On 13/07/2014 2:35 a.m., freefall12 wrote:
> this is my iptables rules
>
> iptables -A PREROUTING -p tcp -m tcp --dport 30000:60000 -j REDIRECT
> --to-ports 50000
>
> port 5000 is the squid's listing port.
>
> What i want to do is to assign each user an unique port number and rely upon
> the port number in the access log for accounting.
>
> OK,the procedures will be something like this:
>
> 1,When an user register an account at the site, assign the user a random
> port number and associate it to the username in database
> 2,Open the port using iptables
> 3,use the %>lp symbol to record the connected port number in access log.
> 4,Parse the access log and insert relevant accounting data into the database
> 5,Automatically ban ip if port scanning is detected
>
> i'm stuck at the step 3 as i'm unable to get the connected port number in
> forward proxy mode
>
> Do you think this can work reliably in reality?
That REDIRECT is a NAT rule.
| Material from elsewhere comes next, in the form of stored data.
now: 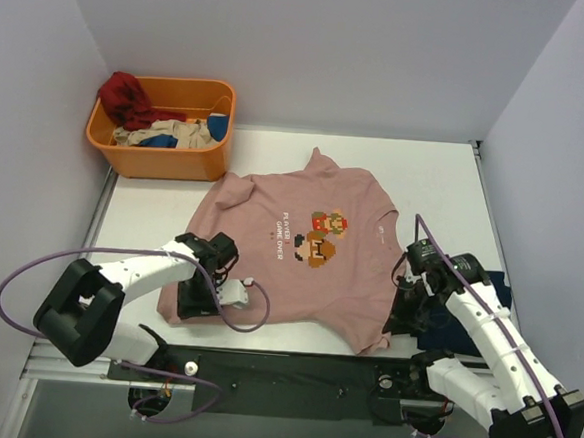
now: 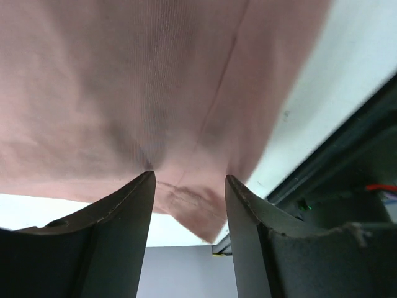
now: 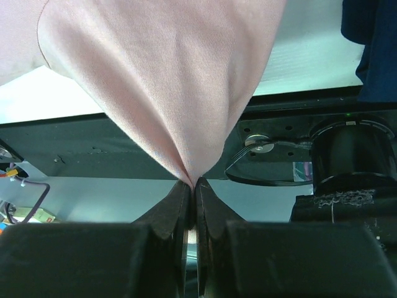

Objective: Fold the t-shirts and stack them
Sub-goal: Flatten out the tshirt, then grap the side of the flattened tshirt closest away from the robot with both arms

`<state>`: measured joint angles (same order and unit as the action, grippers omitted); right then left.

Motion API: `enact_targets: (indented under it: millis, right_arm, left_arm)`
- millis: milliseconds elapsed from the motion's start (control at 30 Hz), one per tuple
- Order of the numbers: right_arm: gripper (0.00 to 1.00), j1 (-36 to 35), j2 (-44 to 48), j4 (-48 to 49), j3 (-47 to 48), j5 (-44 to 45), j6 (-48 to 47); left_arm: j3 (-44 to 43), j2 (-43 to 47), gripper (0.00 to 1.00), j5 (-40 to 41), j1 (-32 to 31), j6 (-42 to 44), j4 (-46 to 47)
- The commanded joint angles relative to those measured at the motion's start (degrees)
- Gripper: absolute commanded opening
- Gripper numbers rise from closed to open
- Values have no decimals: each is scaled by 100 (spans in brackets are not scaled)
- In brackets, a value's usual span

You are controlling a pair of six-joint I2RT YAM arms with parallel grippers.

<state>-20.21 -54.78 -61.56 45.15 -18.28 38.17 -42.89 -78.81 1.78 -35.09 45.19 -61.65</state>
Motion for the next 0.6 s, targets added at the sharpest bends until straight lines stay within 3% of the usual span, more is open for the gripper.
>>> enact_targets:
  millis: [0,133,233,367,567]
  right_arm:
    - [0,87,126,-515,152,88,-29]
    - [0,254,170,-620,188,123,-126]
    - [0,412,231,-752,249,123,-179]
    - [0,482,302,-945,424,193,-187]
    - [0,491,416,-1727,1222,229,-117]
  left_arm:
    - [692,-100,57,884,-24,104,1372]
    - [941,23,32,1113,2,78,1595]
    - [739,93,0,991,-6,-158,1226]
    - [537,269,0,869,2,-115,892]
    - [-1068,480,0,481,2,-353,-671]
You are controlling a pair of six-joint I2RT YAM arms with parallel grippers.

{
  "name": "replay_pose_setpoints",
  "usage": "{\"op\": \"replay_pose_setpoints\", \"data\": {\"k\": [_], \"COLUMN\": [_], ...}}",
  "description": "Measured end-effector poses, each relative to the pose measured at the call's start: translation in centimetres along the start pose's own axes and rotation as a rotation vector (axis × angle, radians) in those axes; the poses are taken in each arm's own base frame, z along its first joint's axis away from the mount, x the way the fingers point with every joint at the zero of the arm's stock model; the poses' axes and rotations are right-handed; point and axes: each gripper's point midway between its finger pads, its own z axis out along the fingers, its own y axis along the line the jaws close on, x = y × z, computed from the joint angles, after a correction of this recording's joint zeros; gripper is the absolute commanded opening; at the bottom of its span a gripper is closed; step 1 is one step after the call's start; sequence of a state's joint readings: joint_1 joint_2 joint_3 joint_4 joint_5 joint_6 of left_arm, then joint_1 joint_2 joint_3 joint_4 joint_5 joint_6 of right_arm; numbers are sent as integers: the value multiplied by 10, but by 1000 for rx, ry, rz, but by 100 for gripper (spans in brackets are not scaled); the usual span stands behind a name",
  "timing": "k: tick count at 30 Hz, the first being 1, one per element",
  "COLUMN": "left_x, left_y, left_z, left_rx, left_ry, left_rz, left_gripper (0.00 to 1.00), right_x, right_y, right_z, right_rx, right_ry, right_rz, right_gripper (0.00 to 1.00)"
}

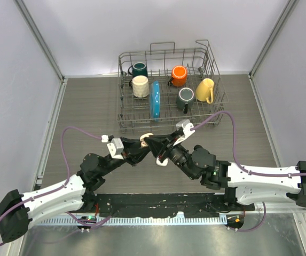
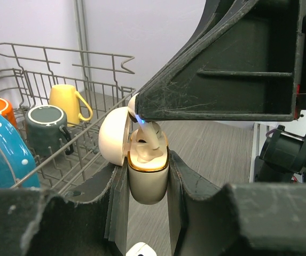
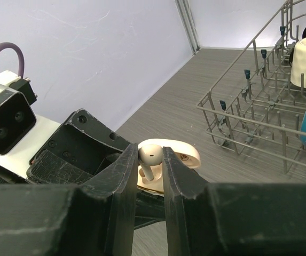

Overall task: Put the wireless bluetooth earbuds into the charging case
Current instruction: Place the earbud in the charging case.

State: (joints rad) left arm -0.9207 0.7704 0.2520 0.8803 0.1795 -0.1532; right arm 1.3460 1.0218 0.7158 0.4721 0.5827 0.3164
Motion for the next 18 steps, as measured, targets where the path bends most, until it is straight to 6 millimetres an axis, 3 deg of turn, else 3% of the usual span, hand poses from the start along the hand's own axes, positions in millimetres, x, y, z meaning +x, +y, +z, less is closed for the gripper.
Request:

It will definitely need the "intercept"
option on Squid listening port to fetch the correct client destination
details as the only thing the OS gives to Squid is its own port 50000.
Just like you found.
Getting the traffic into Squid is not the biggest issue though. Since
you are using NAT to do it you will then face all the traffic
interception security checks which verify the TCP destination IP address
the client is going to matches the Host header rDNS records. If they
dont match, Squid will use the provided IP address directly - which in
your case will loop back at itself.
Alternatives:
You could use the ext_session_acl helper. It was designed for this type
of user management. In active mode it presents a splash page for user
login before access is granted to them by configured signature for a while.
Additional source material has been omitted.